Sobre el suelo de una umbría y angosta habitación, al pie de una ventana, yace mi padre cuan largo es y vestido de blanco. Los dedos de sus pies descalzos están extendidos de un modo extraño, mientras que los dedos de sus cariñosas manos, que reposan serenamente sobre el pecho, están encogidos. Sus ojos vivaces están cubiertos en su totalidad por las esferas negras de unas monedas de cobre. Su rostro bondadoso ha adquirido un aspecto sombrío y me asustan esos dientes que se asoman con aire siniestro.
Mi madre está de rodillas a medio vestir, con una falda roja, peinando los largos y finos cabellos de mi padre desde la frente hasta la nuca con un peine negro con el que a mí me gustaba aserrar las cáscaras de las sandías. Mi madre, con voz profunda y ronca, repite algo sin cesar. Sus ojos grises están hinchados y parece que fueran a licuarse bajo las enormes gotas de lágrimas derramadas.
Así empieza Infancia de Maksim Gorki, lectura recién acabada y que casi sin dudarlo ya es uno de los mejores libros que leeré este año.

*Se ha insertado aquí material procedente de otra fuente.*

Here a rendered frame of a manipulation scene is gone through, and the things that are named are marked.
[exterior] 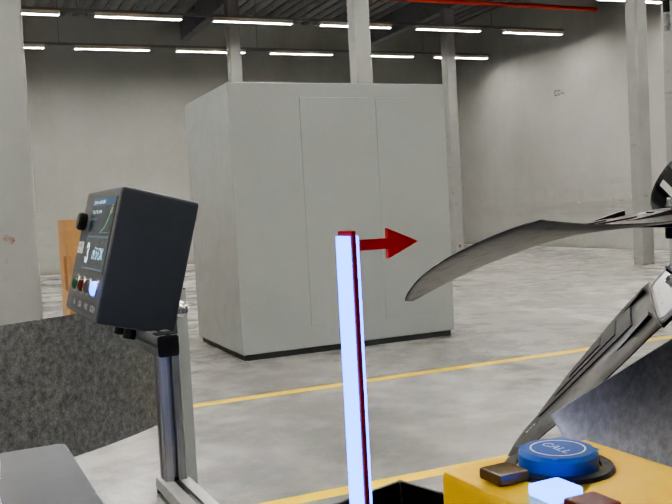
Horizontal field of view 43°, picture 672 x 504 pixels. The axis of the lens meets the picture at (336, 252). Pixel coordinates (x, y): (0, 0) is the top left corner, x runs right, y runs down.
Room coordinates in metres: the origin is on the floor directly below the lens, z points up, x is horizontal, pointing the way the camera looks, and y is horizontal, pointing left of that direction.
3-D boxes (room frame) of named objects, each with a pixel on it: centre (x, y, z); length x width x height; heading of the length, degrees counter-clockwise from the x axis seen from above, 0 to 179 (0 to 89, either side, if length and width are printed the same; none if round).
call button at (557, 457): (0.43, -0.11, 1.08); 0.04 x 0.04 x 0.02
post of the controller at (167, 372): (1.13, 0.23, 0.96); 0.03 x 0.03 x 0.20; 26
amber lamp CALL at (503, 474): (0.41, -0.08, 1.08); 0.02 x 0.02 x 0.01; 26
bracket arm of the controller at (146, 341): (1.22, 0.28, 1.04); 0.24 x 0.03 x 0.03; 26

Y todo gracias a Automática Editorial, nueva en el mundo del libro y que promete un catálogo que aspira a grandes cosas. Infancia ha sido una de esas lecturas donde se aprecia la literatura en su máximo placer. Un libro bueno. Grande. Mezcla de sensibilidad, humor, dureza, crueldad, piedad y todo en un mismo párrafo. De personajes reales. De esos libros donde el lector sale cambiado, mejor. Los escalofríos que solo puede proporcionar la alta literatura.
Por encontrar libros como éste merece la pena leer tanto.